- Also known as: The Traitors
- Genre: Reality; Game show;
- Based on: De Verraders by Marc Pos; Jasper Hoogendoorn;
- Presented by: Karine Vanasse
- Country of origin: Canada
- Original language: English
- No. of seasons: 3
- No. of episodes: 30

Production
- Camera setup: Multi-camera
- Running time: 43 minutes 48-55 minutes (Crave extended edition - season 2 to present)
- Production company: Entourage

Original release
- Network: CTV
- Release: October 2, 2023 – present

= The Traitors Canada =

CTV reality competition show

The Traitors Canada is a Canadian reality television series, that is based on the Dutch series De Verraders. It is hosted by the French-Canadian actress Karine Vanasse.

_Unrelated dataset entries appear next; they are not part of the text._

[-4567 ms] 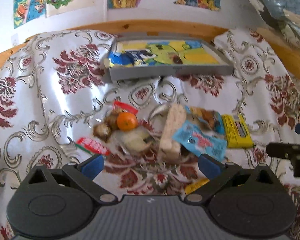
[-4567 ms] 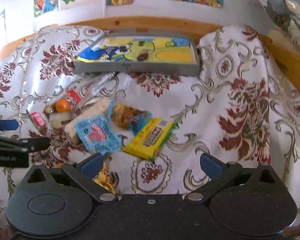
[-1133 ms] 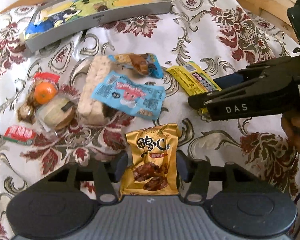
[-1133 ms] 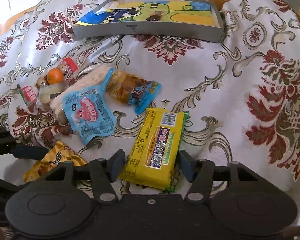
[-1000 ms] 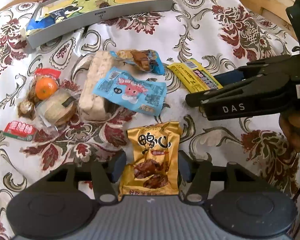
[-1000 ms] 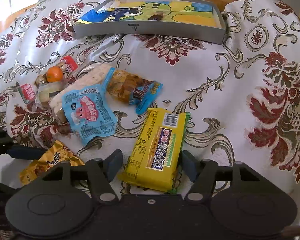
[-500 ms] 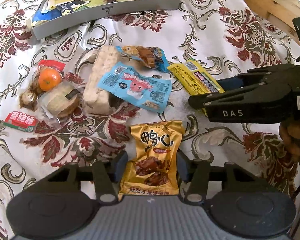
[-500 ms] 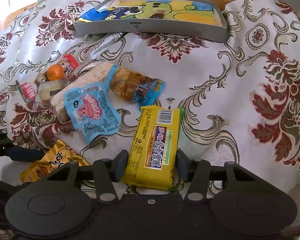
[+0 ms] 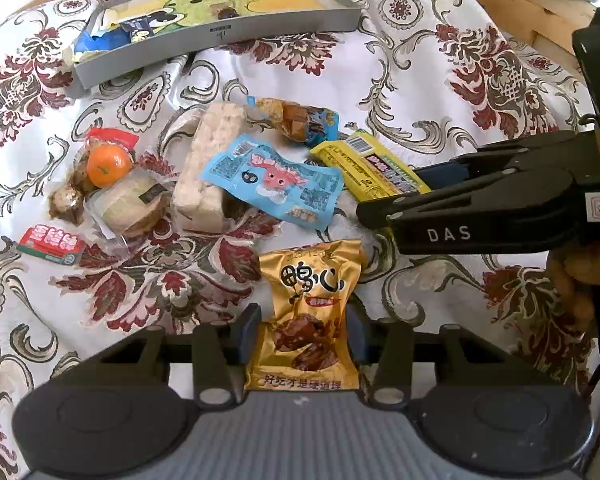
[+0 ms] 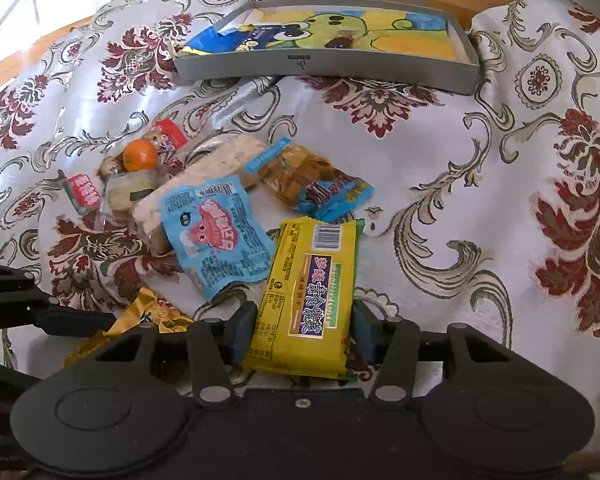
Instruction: Organize snacks
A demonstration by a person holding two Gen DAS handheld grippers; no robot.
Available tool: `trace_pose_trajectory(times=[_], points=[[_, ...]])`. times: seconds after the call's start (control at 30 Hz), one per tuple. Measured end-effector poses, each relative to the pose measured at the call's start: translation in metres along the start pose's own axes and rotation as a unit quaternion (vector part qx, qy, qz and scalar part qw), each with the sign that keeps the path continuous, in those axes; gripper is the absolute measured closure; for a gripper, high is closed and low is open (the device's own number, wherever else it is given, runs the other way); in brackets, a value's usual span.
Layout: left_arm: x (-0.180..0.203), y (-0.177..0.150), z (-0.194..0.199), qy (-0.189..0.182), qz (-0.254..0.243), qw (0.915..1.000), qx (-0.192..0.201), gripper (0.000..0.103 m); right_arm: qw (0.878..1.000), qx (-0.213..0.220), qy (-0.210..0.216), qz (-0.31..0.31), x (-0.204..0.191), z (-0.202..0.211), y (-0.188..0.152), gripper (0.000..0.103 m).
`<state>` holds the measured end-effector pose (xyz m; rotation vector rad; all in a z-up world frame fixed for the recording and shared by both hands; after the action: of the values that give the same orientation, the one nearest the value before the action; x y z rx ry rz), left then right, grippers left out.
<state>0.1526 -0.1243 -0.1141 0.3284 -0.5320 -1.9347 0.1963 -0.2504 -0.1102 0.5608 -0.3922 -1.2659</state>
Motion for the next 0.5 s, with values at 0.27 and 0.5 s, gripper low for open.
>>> trace_pose_trajectory(times=[0.27, 0.5], points=[[0.0027, -0.0009, 0.0025, 0.009, -0.009, 0.9999, 0.005, 0.057, 1.0, 0.004, -0.007, 0.015, -0.0015, 0.0007, 0.0011, 0.052], [0.0027, -0.0014, 0.0057, 0.013, -0.011, 0.9998, 0.014, 0.057, 1.0, 0.006, -0.011, 0.02, -0.0014, 0.0012, 0.0018, 0.052]])
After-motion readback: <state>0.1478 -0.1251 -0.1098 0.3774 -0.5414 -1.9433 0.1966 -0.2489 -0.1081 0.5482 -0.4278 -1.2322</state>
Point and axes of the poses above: each gripper's, at about its wrist camera, not at the fingertips, and z roughly against the way its jaws point, x to its right, y to its top, the point moved 7 cm from there along -z, roughly the way its jaws point, and after that the axes turned 7 degrees about -x, right-handed, at the moved point
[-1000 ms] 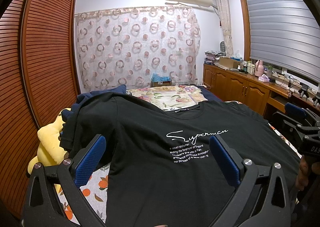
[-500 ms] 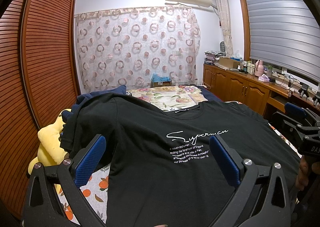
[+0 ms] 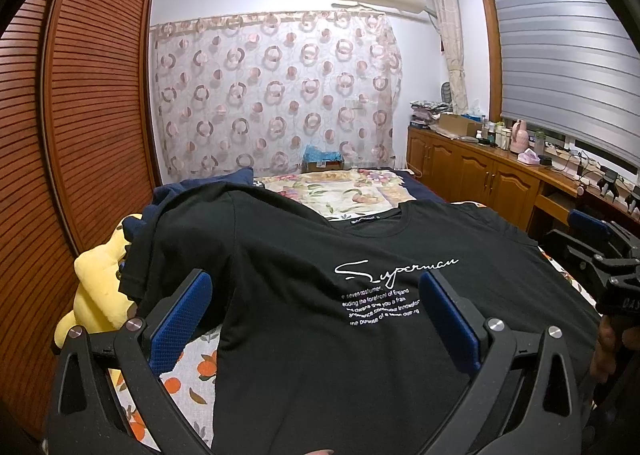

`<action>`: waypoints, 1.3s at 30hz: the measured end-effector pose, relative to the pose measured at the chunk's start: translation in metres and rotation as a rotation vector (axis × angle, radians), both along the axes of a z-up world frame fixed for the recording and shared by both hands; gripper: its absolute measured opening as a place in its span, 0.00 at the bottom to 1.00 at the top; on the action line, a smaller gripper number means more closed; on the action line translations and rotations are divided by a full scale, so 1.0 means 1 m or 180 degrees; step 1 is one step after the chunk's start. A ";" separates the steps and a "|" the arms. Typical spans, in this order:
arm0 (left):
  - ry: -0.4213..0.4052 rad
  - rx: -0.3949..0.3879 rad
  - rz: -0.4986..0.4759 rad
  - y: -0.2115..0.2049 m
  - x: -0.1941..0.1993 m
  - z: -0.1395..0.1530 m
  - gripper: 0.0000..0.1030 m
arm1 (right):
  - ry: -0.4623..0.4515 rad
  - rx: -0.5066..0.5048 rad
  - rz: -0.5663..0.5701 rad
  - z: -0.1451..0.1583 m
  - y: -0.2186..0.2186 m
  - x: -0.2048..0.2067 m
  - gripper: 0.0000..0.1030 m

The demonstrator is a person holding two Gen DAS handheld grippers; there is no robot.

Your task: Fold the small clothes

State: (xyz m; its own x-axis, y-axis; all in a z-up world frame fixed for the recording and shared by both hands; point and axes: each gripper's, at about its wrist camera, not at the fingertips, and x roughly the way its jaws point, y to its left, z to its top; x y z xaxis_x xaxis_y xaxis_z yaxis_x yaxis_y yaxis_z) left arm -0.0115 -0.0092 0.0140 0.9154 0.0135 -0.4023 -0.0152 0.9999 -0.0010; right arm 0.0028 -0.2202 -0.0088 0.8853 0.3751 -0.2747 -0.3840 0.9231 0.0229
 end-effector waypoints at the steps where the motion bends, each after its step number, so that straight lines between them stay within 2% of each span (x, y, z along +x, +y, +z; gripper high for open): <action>1: 0.0011 -0.0004 0.0003 0.001 0.001 0.000 1.00 | 0.0024 0.0007 0.0027 -0.001 0.000 0.002 1.00; 8: 0.0157 0.0006 0.0052 0.013 0.019 -0.010 1.00 | 0.0147 -0.0063 0.0139 -0.005 0.005 0.025 1.00; 14: 0.0382 -0.0065 -0.0016 0.040 0.040 -0.027 1.00 | 0.0247 -0.0164 0.0222 -0.002 0.006 0.050 1.00; 17: 0.0458 -0.0007 0.0039 0.052 0.048 -0.031 1.00 | 0.0326 -0.0202 0.0301 -0.001 0.007 0.062 1.00; 23: 0.0522 0.0082 0.0178 0.081 0.061 -0.027 1.00 | 0.0468 -0.0296 0.0433 0.006 0.005 0.091 1.00; 30: 0.0581 -0.0047 0.0298 0.121 0.084 -0.016 0.99 | 0.0732 -0.0388 0.0570 0.008 0.006 0.141 1.00; 31: 0.0594 -0.0088 0.0299 0.126 0.088 -0.014 0.98 | 0.0769 -0.0400 0.0582 0.011 0.009 0.150 1.00; 36: 0.0698 -0.0235 0.0329 0.146 0.103 -0.014 0.62 | 0.0935 -0.0416 0.0651 0.021 0.012 0.184 1.00; 39: 0.0836 -0.0330 0.0377 0.159 0.110 -0.023 0.44 | 0.0993 -0.0451 0.0668 0.024 0.016 0.203 1.00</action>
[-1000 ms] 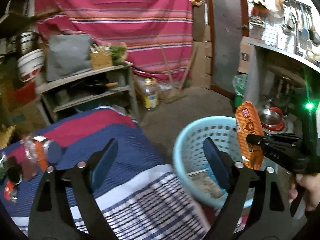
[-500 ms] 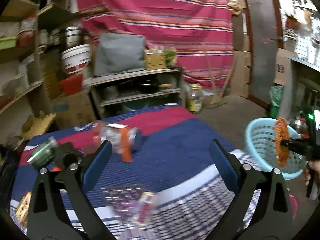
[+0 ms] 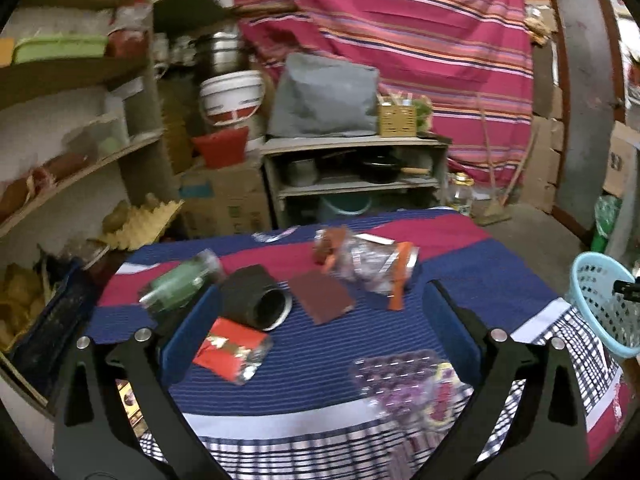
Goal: Collect trash
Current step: 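Move both tools back over the table toward the red foil wrapper and zip bag, then grasp the red-and-gold foil wrapper with the left tool while the right tool grasps the clear zip bag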
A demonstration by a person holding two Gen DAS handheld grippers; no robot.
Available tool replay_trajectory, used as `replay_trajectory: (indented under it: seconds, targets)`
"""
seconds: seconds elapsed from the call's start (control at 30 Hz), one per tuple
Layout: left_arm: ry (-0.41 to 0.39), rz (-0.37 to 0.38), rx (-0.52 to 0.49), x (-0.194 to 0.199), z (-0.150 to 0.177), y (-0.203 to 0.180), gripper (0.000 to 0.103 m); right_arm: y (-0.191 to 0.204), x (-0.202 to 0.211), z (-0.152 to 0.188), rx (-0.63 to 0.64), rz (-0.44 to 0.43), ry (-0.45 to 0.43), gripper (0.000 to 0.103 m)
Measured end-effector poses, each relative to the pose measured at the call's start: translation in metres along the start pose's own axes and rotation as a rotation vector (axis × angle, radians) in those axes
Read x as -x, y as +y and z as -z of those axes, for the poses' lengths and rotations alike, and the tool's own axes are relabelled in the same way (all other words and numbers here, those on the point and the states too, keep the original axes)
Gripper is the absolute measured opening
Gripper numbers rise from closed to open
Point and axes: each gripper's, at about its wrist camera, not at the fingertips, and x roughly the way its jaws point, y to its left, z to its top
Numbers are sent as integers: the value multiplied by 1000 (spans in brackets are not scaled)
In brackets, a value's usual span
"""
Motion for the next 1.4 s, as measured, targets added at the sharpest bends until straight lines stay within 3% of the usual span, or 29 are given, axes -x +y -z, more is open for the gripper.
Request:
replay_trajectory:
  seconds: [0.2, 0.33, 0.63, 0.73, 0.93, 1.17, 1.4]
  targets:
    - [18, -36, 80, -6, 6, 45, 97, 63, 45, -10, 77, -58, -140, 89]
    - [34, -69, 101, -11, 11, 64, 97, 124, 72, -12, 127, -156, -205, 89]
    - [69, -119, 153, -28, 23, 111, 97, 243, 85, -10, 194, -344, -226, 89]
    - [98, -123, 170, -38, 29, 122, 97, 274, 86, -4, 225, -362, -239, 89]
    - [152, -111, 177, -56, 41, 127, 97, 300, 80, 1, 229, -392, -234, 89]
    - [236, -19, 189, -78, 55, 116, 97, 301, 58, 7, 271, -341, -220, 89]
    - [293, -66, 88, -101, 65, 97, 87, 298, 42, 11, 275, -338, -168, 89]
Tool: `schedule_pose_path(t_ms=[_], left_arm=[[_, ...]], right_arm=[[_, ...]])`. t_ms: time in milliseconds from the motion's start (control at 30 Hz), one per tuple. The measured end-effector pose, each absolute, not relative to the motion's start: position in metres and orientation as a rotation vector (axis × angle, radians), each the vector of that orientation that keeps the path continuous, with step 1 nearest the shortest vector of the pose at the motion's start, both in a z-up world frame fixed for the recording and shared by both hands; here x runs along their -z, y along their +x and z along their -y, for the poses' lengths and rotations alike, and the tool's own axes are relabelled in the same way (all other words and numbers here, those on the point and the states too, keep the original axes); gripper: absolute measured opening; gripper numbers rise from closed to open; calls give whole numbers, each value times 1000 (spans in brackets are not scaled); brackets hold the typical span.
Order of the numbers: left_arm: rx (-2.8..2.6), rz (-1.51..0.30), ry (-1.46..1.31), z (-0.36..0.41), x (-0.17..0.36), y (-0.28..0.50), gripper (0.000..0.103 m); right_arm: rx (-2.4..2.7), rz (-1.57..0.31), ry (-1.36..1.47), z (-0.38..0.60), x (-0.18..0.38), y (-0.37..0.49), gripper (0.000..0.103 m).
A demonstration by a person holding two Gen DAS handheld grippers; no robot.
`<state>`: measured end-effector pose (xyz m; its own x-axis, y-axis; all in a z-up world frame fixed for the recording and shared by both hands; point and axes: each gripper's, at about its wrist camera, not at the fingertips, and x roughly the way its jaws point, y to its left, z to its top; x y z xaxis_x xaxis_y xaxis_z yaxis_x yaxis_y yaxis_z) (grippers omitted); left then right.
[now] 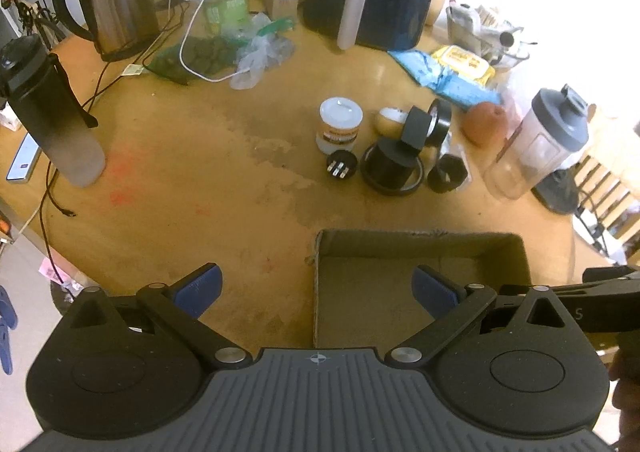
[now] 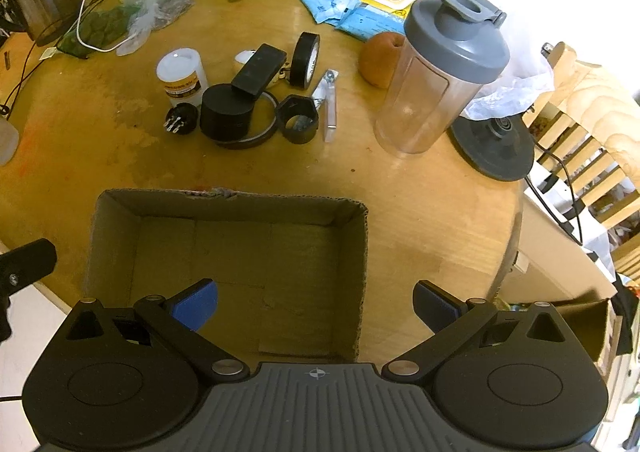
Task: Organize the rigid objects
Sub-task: 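Move both tools from above the cardboard box toward the black parts, then lower the left tool onto the white lidded jar and close on it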
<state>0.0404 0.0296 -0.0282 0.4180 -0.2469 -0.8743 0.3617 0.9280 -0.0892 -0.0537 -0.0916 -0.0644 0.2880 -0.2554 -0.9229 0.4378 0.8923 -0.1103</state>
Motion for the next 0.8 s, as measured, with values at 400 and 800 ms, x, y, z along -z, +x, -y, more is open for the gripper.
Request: schedule_pose_path(t_ms=[400, 800], left_arm=[[406, -1080, 158, -24, 30, 51, 103], [436, -1052, 216, -11, 28, 65, 103]], right_arm=[[472, -1166, 170, 96, 64, -47, 103], [353, -1085, 201, 106, 59, -36, 103]])
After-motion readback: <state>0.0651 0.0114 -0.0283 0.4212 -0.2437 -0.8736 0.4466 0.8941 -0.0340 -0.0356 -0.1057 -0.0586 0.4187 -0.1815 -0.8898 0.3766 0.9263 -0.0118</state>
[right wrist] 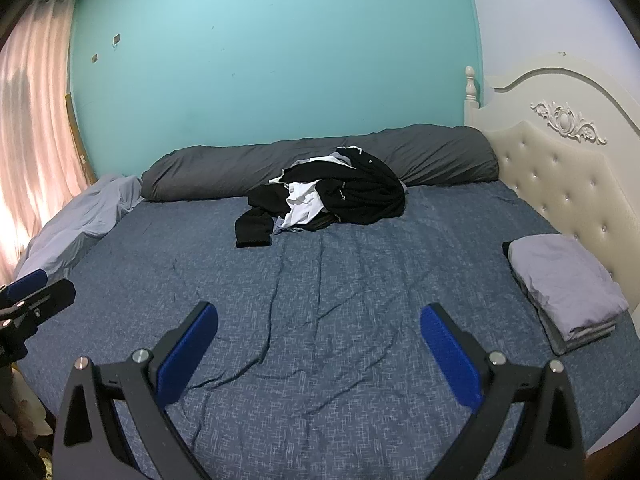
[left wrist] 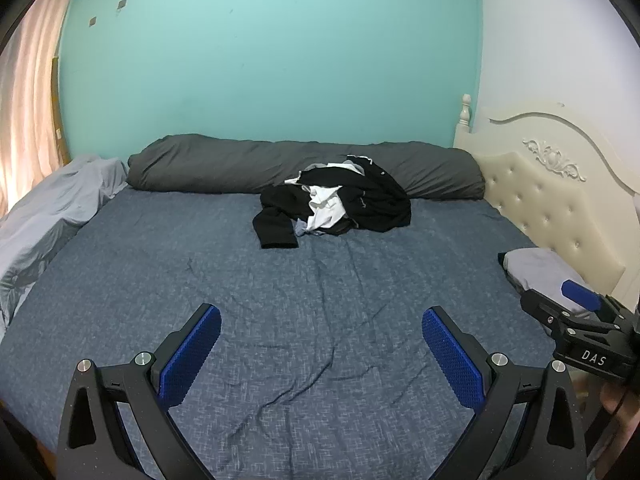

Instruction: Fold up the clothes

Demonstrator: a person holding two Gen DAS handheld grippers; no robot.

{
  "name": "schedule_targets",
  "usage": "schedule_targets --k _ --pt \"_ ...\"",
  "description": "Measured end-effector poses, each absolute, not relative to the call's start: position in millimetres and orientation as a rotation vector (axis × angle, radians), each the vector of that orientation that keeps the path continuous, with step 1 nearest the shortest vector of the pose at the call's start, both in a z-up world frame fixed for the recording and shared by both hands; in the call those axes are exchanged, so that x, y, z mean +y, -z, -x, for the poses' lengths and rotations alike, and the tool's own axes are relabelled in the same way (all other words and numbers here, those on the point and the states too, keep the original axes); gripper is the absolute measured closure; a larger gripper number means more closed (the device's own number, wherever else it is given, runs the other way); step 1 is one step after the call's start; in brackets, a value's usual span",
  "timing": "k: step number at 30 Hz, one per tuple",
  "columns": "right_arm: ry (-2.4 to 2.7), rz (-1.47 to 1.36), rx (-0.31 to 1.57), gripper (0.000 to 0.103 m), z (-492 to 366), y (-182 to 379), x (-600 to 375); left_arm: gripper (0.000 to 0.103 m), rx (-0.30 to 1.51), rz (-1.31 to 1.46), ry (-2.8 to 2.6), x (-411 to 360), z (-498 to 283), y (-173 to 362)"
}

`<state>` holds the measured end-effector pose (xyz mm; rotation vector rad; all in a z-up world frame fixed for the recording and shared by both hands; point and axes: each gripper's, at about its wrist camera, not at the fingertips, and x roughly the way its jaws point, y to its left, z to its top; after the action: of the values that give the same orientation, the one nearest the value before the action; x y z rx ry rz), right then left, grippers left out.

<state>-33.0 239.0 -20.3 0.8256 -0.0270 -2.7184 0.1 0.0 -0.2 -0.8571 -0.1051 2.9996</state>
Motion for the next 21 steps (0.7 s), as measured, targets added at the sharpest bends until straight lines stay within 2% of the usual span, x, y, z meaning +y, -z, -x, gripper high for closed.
schedule_targets --k 9,21 --pt "2.734 -0.809 -0.003 0.001 32 23 238 0.0 -0.166 0.871 -2.975 -17 7 -7" --pt "2.733 -0.802 -0.005 0.001 33 20 242 0.0 -0.137 0.865 -2.964 -18 12 -17"
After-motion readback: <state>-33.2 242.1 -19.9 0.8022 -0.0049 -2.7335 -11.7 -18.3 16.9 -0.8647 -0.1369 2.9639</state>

Following the premise of other versions of De Verraders, the show features a group of contestants participating in a social deduction game similar to Mafia or Werewolf, as they stay in a historic manor. During their stay, a small group of contestants become the titular "Traitors," and must work together to eliminate the other contestants to win a grand prize, while the remaining contestants become "Faithful" and are tasked to discover and banish the Traitors by voting them out, to win a grand prize worth up to $100,000.

The English Canadian show is a sister show to the French-Canadian edition, titled Les Traîtres, with both being produced by Entourage for CTV and Noovo. They share the same location, props, missions, with Karine Vanasse hosting both versions.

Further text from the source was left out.